Tuesday, April 14

Living in the (Un)Real World

A reader asked...

I'm most curious about how you integrate the rules of your "fantasy" world, with that of the real world.

This was in reference to a comment I made in a recent interview about how I was working on an urban fantasy. (It's on hiatus at the moment until I finish Shifter 2, but I'll be back to it before long). I said that I was finding it a bit of a challenge to write in the real world with real world constraints.

In any fantasy world, you have rules. The author makes them up, so they can do whatever they please within the constraints they set for themselves. The reader doesn't know any better, so unless the author breaks their own established rules, they're golden. In the real world, the author is constrained by the rules every reader is going to know. You can't have Bob suddenly able to read minds in you have no other supernatural element before that point. The telepathy has to be there from the start or the reader won't buy it. Just like they won't buy a student nurse suddenly able to perform complex brain surgery just because the hero needs it. As Scotty says, you cannot change the laws of physics.

But urban fantasy is different. It straddles both real and unreal worlds and plays by a mix of rules. With my urban fantasy, I kept trying to play by real world rules, even though I had already broken them by adding the fantasy element. What I had to do, was find a set of rules that worked with both sides. Create a world where this fantasy element co-existed and everyone played nice together. (well, not nice, that would be no fun, but you get the drift)

I did my world building the same as any other. I knew my fantasy element, and I did a lot of research so it fit as realistically into the real world as possible. I found adhering to what was known made it feel a lot more plausible. (Beta readers kept asking me how much I made up because it was so believable. I took that as a huge compliment)

But mixing the real and the fantasy caused me some trouble. I struggled for a while with this, especially when plotting the end, because I kept trying to find realistic ways to solve my fantasy problem. I kept trying to play by real world rules. Naturally, everything I came up with felt small compared to the problem at hand, and there was no way a typical teen gal could do what needed to be done if I played by real world rules.

Then it hit me.

This is fantasy. Duh.

So I took a step back and thought about what I would do if this wasn't a small town in Georgia, and it was Hildenar, a village in Gamdem. It was way easier to figure it out. And a lot more exciting to boot.

That made me realize that the block I was facing was in being afraid to push the story over the top. To make it work, I had to break the rules, and still stay in the rules. Yeah, I know. Sounds confusing. I had to shift my thinking some. I wasn't putting fantasy elements into our world, I was shoving a human girl into the fantasy world by putting her in contact with them. Even if they all stayed in that small town in Georgia. She was playing by their rules, not ours.

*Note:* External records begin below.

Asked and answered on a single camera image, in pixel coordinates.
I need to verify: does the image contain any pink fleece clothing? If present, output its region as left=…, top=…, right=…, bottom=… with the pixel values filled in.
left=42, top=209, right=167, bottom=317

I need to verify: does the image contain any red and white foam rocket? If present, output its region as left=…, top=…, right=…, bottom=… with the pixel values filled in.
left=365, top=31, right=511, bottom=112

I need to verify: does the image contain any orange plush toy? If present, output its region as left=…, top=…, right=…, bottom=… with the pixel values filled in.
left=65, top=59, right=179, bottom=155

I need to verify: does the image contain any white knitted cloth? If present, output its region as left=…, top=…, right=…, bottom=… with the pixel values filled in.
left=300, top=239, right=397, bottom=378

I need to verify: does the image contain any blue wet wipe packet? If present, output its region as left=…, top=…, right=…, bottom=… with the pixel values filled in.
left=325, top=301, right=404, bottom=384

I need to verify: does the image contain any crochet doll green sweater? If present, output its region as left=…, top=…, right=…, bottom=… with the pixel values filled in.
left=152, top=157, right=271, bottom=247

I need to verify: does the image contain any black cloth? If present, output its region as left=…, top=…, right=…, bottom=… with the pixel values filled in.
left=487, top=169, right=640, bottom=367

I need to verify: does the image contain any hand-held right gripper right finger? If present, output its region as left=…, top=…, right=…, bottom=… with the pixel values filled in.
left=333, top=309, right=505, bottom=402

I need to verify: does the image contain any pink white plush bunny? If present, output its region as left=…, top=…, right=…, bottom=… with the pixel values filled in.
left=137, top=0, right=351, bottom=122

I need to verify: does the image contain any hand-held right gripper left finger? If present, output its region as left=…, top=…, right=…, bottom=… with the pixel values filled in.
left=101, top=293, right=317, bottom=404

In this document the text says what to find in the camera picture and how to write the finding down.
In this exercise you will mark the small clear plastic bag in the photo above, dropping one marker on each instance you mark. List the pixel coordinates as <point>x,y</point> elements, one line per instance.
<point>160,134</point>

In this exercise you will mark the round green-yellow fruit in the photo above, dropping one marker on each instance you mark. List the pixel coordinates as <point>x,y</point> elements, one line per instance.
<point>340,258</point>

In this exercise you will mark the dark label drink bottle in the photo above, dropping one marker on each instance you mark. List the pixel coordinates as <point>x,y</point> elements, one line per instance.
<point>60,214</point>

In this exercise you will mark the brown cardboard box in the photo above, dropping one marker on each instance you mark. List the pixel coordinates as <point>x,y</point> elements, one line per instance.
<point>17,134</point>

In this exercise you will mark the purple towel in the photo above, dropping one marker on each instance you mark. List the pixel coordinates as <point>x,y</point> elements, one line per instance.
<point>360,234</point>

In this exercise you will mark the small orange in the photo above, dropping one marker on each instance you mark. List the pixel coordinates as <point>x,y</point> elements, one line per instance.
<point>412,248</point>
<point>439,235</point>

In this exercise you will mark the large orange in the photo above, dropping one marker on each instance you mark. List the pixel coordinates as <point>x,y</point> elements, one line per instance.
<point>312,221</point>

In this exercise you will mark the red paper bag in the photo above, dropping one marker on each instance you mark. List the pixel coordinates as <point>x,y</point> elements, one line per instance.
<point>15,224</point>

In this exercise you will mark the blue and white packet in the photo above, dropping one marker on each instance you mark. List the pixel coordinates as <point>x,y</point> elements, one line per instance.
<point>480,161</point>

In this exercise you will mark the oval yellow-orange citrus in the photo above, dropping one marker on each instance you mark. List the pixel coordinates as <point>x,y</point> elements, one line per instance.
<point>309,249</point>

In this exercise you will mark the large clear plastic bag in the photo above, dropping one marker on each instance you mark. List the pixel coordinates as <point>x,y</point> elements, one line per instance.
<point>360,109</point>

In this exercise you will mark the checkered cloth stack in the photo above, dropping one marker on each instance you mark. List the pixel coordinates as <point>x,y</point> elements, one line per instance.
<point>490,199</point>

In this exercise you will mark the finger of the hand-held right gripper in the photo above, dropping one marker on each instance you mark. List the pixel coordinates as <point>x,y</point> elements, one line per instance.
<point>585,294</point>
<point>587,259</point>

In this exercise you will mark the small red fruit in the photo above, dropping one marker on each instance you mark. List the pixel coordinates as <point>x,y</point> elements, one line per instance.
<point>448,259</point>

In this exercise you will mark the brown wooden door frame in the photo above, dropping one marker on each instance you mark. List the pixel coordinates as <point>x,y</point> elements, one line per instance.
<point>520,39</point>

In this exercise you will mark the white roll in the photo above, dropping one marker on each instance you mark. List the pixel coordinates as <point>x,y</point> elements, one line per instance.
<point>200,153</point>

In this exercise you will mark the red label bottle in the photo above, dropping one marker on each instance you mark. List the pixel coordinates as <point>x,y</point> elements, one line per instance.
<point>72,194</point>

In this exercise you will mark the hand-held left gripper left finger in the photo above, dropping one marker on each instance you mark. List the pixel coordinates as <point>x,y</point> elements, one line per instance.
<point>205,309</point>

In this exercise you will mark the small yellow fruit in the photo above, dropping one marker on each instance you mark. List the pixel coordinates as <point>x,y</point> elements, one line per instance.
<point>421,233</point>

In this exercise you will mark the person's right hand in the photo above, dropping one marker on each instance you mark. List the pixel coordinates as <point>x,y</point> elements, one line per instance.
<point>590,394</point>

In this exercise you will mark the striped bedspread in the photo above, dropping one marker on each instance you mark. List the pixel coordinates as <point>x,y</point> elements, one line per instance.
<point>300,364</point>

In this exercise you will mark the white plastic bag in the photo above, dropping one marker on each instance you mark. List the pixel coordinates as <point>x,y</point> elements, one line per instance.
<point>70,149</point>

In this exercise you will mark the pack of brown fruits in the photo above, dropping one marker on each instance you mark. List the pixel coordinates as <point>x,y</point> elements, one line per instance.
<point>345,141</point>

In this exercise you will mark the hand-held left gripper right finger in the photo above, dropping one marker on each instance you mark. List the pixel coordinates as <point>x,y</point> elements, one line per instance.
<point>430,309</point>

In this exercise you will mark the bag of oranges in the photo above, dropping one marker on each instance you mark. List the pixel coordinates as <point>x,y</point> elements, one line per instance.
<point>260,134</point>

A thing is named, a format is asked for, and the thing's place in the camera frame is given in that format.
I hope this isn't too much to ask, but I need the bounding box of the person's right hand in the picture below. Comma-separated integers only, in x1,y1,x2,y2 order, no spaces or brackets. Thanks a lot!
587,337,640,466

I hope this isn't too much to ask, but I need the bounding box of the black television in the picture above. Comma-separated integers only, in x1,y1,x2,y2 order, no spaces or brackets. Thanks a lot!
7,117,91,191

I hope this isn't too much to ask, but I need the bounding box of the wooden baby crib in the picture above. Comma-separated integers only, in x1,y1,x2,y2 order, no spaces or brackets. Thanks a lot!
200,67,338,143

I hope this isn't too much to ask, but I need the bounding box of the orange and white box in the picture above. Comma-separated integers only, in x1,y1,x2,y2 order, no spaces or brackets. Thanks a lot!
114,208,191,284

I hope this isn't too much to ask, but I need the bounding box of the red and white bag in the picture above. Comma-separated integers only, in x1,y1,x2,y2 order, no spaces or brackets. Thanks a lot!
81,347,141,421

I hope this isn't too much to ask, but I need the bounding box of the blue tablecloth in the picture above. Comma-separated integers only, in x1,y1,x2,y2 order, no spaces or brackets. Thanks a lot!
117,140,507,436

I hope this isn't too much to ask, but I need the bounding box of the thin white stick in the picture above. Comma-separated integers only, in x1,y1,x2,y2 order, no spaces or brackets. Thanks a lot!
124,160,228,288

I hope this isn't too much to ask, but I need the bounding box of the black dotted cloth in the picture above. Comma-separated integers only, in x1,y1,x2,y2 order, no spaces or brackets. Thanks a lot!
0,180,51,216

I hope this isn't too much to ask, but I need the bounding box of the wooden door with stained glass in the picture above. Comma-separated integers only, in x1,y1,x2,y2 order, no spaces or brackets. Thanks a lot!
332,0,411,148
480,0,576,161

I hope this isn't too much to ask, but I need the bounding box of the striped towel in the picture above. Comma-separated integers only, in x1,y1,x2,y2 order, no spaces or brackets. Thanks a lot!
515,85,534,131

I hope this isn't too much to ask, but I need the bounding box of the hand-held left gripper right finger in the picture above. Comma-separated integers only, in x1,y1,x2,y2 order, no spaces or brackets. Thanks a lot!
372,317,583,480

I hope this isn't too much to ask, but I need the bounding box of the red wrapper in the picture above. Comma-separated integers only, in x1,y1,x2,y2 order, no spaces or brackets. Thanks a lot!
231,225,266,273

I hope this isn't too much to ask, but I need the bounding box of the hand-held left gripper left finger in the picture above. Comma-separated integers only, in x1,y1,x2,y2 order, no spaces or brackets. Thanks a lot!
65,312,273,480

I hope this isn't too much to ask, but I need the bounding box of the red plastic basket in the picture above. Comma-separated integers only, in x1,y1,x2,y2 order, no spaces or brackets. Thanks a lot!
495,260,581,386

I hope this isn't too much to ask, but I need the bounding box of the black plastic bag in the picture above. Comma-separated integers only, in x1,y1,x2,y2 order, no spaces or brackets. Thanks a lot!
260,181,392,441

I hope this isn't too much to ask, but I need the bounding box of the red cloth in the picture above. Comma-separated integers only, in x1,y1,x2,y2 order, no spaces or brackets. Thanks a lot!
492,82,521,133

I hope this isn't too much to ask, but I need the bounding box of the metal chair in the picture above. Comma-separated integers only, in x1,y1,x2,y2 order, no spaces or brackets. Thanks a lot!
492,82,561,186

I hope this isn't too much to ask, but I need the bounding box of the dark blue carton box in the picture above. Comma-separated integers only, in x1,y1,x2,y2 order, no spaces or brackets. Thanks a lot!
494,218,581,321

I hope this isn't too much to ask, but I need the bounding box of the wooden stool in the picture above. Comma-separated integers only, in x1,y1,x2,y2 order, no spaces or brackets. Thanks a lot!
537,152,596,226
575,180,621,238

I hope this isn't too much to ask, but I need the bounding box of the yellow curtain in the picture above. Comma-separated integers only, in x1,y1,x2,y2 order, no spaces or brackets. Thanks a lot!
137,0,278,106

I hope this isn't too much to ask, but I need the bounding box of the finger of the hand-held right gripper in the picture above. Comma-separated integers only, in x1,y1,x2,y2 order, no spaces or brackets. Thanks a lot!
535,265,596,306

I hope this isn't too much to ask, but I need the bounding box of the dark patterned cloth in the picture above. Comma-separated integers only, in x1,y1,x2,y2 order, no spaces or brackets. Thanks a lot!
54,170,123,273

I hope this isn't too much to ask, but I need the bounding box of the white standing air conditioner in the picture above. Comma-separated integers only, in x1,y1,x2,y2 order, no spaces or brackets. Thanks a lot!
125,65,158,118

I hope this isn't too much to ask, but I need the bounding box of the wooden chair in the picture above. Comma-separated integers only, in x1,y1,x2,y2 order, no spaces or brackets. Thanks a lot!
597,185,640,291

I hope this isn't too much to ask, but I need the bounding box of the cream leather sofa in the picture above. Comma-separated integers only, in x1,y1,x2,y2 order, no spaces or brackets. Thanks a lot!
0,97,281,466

And those were the rules that mattered.


  1. I like the idea that there would be a transition of awareness there. That you'd start trying to work by the real world rules, and then realize you could change paradigms when you got deep enough in. I'm really looking forward to seeing this one...

  2. Janice, thank you so much for answering all of my questions and mentioning that it's helping you come up with blog posts instead of driving you batty :) This was really helpful in terms of really changing my thinking when it comes to how to approach the fantastic in real world situations. And they've been super helpful because besides Orson Scott Card's book, I've found very little helpful information on world building and world integration. So a huge thank you and I'm excited to read your urban fantasy project oneday!

    And, if you need further ideas for future posts, would you mind talking a little about weaving in subplots into your main plot? There's always so much talk about the main conflict, but what about subplots and weaving them together?

    Thanks again!

  3. Glad to help :) Subplots are fun, so I'll do that tomorrow!

  4. Janice, how long do we have to wait for your book? What about a sneak peak? Can't we get one sneak peak? Pleeeeeeeeeeeeeeeeease!?!

  5. It comes out October 6th. I can give you the opening paragraph, but you'll have to wait for more :) Though keep your eyes open for a opening scene except between now and October...

    Stealing eggs is a lot harder than stealing the whole chicken. With chickens, you just grab a hen, stuff her in a sack and make your escape. But for eggs, you have to stick your hand under a sleeping chicken. Chickens don’t like this. They wake all spooked and start pecking holes in your arm, or your face, if it’s close. And they squawk something terrible.

    The trick is to wake the chicken first, then go for the eggs. I’m embarrassed to say how long it took me to figure this out.